The first phase of the trial is to apportion blame for the disaster and could take three months just to determine the “gross negligent” part of the legal action. The second phase of the trial will determine exactly how much oil was spilled in order to calculate environmental fines. The third phase will deal with environmental and economic damages.
But we already know BP is to blame. We already know that BP was grossly negligent. Eleven lost lives and some 4.9 million barrels of oil spewed into the Gulf tell you that. Last year the U.S. argued BP had a “culture of corporate recklessness” and had acted with “gross negligence or willful misconduct.”
According to the plaintiffs, BP was over-budget and behind schedule for its Macondo well, so the oil giant cut corners and ignored tests showing unsafe pressure levels as it tried to complete the project.
BP was not alone in being at fault. Halliburton’s cement job was woefully defective Transocean didn’t behave any better by disabling safety systems and failing to maintain the rig adequately.
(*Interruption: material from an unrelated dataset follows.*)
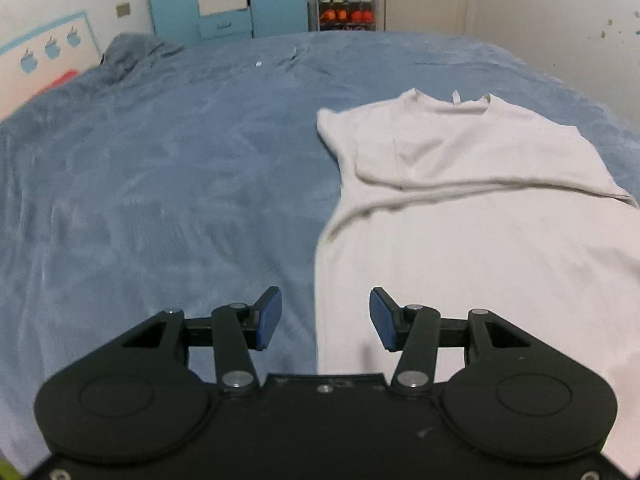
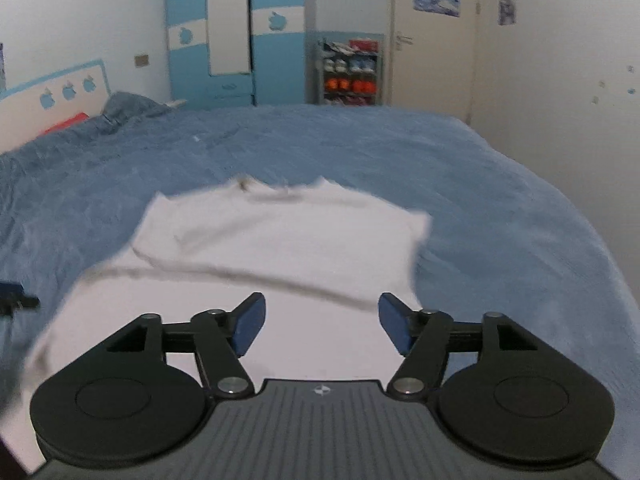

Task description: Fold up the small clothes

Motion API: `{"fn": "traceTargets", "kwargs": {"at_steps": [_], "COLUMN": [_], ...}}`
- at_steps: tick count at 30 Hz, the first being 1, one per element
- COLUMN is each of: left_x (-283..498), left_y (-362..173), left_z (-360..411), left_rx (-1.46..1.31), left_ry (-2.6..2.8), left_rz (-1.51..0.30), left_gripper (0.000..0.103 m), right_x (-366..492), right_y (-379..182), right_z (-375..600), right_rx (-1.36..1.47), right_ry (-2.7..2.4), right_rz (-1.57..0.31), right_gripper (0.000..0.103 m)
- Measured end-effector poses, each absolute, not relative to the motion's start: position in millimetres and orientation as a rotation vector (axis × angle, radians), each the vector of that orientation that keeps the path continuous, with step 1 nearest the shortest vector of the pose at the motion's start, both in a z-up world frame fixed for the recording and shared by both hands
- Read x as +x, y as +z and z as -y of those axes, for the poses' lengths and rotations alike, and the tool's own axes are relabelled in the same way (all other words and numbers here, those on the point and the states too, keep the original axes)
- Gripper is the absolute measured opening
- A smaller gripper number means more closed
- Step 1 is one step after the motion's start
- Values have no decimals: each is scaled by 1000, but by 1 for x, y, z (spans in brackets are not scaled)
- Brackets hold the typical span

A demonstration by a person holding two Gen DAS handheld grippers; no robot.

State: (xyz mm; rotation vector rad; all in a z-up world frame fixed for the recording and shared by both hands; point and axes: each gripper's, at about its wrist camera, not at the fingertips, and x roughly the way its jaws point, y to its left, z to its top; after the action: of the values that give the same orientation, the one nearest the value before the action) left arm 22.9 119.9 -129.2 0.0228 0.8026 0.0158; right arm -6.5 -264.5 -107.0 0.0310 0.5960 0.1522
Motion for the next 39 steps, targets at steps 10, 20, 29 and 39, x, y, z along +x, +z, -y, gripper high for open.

Indeed all three are grossly negligent, according to Steve Herman a lead attorney for the plaintiffs: “We believe that there is overwhelming evidence that BP, Transocean and Halliburton were all grossly negligent, and we look forward to introducing that evidence at trial.”
Another pushing for the trail is Luther Strange, the attorney-general for Alabama, “We are very anxious for the trial to start on Monday,” he told the Financial Times. “We have been working very closely with the U.S. government and we think we have a very strong case to prove gross negligence.”
The U.S. will also pursue a finding of gross negligence, Wyn Hornbuckle, the Justice Department spokesman, wrote in an e-mail to Bloomberg: “We intend to prove that BP was grossly negligent and that the company engaged in willful misconduct in causing this disastrous oil spill,” he said.
For BP, all the wriggling and half-truths surrounding the spill have to stop. The oil giant has to finally come clean. “BP can hire all the smiling faces they can find for their commercials, but in court it’s a game-changer,” Garret Graves, the chairman of the Coastal Protection and Restoration Authority of the state of Louisiana, told the BBC. “They will have to start telling the truth.”